0

I am using a for loop to iterate through a pandas dataframe and append values to separate lists to then convert back to another pandas df. However, I am receiving an index out of range error when trying to call a value that has been previously appended to a list in the same iteration. NOTE: all lists (date, dow, rt, etc.) have been initialized prior to this code. Didn't want to make the post too long.

Here's my code:

#Iterrate through df to append to initialized lists
#list.append: O(log^2(n)) vs df.append: O(n^2)
#Append to lists then create df2 with completed lists
for i, row in df.iterrows():
        date.append(str(df.at[i, 'Route Date'])[0:10])
        dow.append(str(df.at[i, 'Route Number'])[0])
        rt.append(str(df.at[i, 'Route Number'])[1:4])
        #Append route type and municipality using lookup table
        #Lookup table will be packaged with PyInstaller
        for j, row in lookup.iterrows():
            if df.at[i, 'Route Number'] == lookup.at[j, 'Route']:
                rt_type.append(str(lookup.at[j, 'Route Type']))
                muni.append(str(lookup.at[j, 'Municipality']))
        miles.append(df.at[i, 'Miles'])
        disp_tons.append(df.at[i, 'Disposal Tons'])
        disp_loads.append(df.at[i, 'Disposal Loads'])
        stops.append(df.at[i, 'Stops'])
        clk_hrs.append(df.at[i, 'Clock Hours'])
        travel.append((miles[i]) / 22)
        #Service time varies by truck type and municipality
        if rt_type[i] == 'AFEL' and muni[i] == 'Vestavia Hills':
            service.append((stops[i]*17)/3600)
        disp.append((disp_loads[i])*(22/60))
        pre_post.append("0.78")
        target_clk_hrs.append(travel[i] + service[i] + disp[i] + 1.28)
        variance.append(target_clk_hrs[i] - clk_hrs[i])
        continue

The index error is occurring at target_clk_hrs.append(travel[i] + service[i] + disp[i] + 1.28) when calling the value of service[i]. When running this without the if statement: if rt_type[i] == 'AFEL' and muni[i] == 'Vestavia Hills': and instead using only service.append((stops[i]*17)/3600), I run into no indexing errors. I am confused as to why A. this works without the if statement, and B. why travel doesn't run into an index error if service does.

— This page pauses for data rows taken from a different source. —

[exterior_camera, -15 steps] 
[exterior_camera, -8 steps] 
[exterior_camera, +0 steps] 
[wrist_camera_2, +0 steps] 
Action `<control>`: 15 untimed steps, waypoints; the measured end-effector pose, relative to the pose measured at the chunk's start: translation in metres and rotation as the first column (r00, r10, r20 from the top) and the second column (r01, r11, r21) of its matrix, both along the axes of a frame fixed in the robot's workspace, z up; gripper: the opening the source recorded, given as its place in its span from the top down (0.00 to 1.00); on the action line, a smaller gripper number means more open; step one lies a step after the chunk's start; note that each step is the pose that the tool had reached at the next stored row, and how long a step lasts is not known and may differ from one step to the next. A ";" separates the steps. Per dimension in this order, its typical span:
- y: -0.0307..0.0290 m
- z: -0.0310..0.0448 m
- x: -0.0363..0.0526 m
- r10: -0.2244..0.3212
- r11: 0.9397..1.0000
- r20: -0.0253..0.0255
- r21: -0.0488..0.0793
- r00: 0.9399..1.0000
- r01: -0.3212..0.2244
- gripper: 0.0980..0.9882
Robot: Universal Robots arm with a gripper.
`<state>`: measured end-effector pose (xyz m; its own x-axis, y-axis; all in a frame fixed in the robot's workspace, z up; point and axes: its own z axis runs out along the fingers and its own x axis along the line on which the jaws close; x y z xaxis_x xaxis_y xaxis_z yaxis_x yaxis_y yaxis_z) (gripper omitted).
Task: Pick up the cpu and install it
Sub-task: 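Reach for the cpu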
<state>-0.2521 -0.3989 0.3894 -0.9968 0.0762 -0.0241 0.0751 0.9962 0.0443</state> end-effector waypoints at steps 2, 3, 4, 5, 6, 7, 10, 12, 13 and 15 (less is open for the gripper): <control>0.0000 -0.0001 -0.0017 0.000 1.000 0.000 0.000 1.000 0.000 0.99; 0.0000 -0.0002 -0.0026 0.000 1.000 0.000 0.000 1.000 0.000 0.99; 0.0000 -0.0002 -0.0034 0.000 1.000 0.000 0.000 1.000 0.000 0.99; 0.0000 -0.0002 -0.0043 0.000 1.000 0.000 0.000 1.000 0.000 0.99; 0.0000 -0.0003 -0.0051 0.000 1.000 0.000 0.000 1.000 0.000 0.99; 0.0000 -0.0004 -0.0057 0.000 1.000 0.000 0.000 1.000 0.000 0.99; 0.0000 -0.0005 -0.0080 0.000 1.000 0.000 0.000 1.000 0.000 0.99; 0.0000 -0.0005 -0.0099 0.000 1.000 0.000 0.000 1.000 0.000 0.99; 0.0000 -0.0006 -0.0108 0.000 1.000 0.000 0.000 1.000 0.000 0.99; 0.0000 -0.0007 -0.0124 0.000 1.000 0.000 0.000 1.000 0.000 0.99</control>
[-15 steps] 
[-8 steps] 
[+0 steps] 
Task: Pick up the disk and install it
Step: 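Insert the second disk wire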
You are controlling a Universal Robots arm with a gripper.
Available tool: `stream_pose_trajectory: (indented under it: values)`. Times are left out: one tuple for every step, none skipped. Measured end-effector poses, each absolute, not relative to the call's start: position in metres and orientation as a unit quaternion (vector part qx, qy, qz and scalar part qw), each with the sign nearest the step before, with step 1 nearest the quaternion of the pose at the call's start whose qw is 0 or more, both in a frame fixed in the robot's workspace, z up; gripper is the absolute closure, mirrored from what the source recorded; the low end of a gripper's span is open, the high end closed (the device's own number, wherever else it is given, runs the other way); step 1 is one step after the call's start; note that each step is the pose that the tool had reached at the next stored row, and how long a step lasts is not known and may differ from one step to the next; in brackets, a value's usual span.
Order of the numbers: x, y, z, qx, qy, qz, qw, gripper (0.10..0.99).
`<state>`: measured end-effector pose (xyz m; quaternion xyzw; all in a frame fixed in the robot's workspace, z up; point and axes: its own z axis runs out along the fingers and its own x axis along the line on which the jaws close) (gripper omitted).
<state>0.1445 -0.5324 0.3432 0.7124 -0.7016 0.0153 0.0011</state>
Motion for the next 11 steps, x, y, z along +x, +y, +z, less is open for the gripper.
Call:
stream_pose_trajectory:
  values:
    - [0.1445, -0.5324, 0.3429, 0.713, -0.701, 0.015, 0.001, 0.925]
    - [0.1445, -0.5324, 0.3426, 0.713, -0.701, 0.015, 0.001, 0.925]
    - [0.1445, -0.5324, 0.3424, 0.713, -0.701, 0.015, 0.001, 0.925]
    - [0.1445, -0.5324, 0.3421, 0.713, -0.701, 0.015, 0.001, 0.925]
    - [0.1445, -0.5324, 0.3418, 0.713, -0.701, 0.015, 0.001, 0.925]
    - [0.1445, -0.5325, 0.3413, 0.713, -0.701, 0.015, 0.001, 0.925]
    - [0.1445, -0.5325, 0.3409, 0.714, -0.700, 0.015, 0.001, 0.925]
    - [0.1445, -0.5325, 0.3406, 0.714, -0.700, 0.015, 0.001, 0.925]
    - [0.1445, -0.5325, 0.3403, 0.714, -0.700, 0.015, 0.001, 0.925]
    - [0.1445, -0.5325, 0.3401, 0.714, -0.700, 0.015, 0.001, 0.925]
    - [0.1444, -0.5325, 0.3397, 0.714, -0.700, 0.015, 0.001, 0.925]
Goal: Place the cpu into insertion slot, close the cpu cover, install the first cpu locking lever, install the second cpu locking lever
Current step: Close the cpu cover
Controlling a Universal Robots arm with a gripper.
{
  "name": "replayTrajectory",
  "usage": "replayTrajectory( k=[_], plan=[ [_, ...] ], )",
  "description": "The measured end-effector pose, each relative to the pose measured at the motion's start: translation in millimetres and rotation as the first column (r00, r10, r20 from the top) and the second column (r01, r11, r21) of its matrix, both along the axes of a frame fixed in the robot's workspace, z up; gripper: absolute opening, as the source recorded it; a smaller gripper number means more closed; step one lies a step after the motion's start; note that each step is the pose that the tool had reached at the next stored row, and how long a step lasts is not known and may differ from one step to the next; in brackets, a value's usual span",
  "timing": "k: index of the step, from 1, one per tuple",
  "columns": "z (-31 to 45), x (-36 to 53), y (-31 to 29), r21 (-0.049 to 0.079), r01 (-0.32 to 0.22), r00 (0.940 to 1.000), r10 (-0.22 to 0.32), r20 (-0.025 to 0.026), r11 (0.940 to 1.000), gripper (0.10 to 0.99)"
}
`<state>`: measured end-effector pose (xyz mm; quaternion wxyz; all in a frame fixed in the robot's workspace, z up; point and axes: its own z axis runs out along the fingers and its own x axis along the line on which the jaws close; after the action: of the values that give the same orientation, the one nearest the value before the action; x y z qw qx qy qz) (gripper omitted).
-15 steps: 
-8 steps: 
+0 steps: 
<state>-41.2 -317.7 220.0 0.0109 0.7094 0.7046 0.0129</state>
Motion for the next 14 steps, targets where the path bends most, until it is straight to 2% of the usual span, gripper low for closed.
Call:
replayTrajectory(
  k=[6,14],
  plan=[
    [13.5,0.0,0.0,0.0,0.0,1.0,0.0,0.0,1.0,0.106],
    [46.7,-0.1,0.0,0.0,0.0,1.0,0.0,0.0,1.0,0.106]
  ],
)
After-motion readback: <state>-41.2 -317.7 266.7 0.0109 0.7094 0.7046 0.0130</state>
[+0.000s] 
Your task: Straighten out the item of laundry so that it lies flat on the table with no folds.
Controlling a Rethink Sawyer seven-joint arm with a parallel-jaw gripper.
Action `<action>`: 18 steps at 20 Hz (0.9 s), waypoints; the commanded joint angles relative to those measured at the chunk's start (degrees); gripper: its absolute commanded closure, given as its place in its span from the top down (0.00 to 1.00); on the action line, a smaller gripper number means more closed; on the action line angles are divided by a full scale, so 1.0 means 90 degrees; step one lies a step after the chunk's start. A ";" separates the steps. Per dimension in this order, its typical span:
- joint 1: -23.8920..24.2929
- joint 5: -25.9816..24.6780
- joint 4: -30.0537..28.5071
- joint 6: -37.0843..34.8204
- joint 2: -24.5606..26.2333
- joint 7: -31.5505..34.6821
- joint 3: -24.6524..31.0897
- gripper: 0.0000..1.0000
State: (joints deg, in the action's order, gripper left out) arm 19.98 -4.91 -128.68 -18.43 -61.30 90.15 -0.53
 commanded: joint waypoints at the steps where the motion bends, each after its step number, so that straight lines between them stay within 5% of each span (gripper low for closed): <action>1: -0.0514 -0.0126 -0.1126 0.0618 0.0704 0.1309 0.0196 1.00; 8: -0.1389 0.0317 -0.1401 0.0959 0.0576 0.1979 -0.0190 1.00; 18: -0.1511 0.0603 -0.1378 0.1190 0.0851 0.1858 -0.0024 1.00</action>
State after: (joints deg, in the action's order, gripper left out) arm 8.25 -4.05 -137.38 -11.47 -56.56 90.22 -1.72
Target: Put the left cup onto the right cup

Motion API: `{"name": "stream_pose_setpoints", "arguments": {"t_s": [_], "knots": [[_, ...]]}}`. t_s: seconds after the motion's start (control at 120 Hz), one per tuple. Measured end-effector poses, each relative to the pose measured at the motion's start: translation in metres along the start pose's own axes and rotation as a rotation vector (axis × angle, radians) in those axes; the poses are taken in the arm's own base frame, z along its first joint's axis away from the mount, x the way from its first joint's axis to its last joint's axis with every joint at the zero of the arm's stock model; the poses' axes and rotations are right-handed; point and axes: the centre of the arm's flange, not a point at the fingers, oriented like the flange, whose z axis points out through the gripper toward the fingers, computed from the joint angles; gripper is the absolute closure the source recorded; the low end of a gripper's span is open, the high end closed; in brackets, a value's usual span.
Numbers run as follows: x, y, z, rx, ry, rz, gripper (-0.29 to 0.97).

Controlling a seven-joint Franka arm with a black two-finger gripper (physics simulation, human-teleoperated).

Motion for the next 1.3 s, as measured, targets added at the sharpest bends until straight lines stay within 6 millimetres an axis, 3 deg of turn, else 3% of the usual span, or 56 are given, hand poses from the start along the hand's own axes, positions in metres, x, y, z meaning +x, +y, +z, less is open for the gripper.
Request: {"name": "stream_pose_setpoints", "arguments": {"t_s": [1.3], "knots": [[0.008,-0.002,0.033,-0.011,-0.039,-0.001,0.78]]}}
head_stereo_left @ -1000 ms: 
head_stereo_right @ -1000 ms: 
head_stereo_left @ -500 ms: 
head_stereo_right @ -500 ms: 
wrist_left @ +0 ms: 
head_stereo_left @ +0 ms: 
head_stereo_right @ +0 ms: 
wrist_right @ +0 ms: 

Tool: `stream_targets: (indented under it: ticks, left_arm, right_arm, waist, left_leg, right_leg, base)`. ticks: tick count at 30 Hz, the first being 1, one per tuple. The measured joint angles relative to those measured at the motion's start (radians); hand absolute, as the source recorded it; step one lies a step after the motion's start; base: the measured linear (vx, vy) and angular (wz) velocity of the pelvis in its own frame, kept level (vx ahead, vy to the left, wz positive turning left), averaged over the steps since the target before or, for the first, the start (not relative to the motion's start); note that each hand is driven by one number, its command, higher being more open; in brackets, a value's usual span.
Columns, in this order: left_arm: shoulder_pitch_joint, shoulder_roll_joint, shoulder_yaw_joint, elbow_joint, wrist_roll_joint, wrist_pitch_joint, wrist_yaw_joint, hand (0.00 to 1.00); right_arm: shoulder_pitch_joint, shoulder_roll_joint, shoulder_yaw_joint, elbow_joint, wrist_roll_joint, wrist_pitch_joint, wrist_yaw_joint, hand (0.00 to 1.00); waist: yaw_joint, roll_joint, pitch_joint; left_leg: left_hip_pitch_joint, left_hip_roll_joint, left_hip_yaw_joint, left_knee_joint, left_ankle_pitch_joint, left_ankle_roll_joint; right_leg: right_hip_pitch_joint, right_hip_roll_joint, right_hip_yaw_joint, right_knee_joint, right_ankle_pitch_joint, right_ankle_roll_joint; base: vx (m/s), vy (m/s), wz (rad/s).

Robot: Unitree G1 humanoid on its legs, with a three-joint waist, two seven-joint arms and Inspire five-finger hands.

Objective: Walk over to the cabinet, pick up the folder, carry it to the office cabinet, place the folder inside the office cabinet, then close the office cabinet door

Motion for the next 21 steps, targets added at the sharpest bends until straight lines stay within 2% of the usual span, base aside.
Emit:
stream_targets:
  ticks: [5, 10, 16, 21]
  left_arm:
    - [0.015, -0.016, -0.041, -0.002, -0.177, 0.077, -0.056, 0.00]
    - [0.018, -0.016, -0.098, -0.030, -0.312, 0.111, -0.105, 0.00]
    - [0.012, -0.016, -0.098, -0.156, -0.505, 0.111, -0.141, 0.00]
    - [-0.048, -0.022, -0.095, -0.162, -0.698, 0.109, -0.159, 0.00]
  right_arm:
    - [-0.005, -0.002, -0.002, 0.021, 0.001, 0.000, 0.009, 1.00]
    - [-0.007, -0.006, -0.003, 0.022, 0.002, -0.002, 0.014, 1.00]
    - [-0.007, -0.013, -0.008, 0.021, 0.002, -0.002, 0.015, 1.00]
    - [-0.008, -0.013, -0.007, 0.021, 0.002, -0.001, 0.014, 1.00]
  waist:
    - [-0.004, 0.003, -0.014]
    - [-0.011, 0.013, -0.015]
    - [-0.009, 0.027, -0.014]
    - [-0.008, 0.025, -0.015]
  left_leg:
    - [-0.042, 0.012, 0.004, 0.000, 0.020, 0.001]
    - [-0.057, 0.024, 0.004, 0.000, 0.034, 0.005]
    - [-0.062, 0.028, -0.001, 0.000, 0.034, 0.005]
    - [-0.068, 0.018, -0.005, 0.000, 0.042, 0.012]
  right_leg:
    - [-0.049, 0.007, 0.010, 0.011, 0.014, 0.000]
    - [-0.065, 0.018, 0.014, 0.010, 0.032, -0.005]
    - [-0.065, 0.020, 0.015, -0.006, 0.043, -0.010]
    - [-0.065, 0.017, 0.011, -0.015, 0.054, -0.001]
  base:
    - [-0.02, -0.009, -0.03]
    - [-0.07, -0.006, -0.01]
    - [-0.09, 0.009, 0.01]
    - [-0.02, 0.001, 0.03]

I'm assuming the issue lies with the iterator for j, row in lookup.iterrows(). Note that lookup is a separate lookup table used to return values to some of the lists conditionally. I've tried using a break statement on this loop and am still getting the same error.

My other thought was that rt_type[i] and muni[i] in the if block are not being indexed correctly and therefore service is not being appended, but I haven't been able to come up with a fix for this.

I've also consulted this post to no avail.

sweeney
  • 15
  • 4

1 Answers1

1

At i-th step of the iteration travel[i] is the last element of travel, because your code guarantees exactly i insertions into travel up to the point.

However, insertions into service are conditional:

if rt_type[i] == 'AFEL' and muni[i] == 'Vestavia Hills':
    service.append((stops[i]*17)/3600)

When the condition is not satisfied, append doesn't happen and the potential length of the list shortens by 1.

Right after the first time the append doesn't happen service has length i - 1, so service[i] causes index error.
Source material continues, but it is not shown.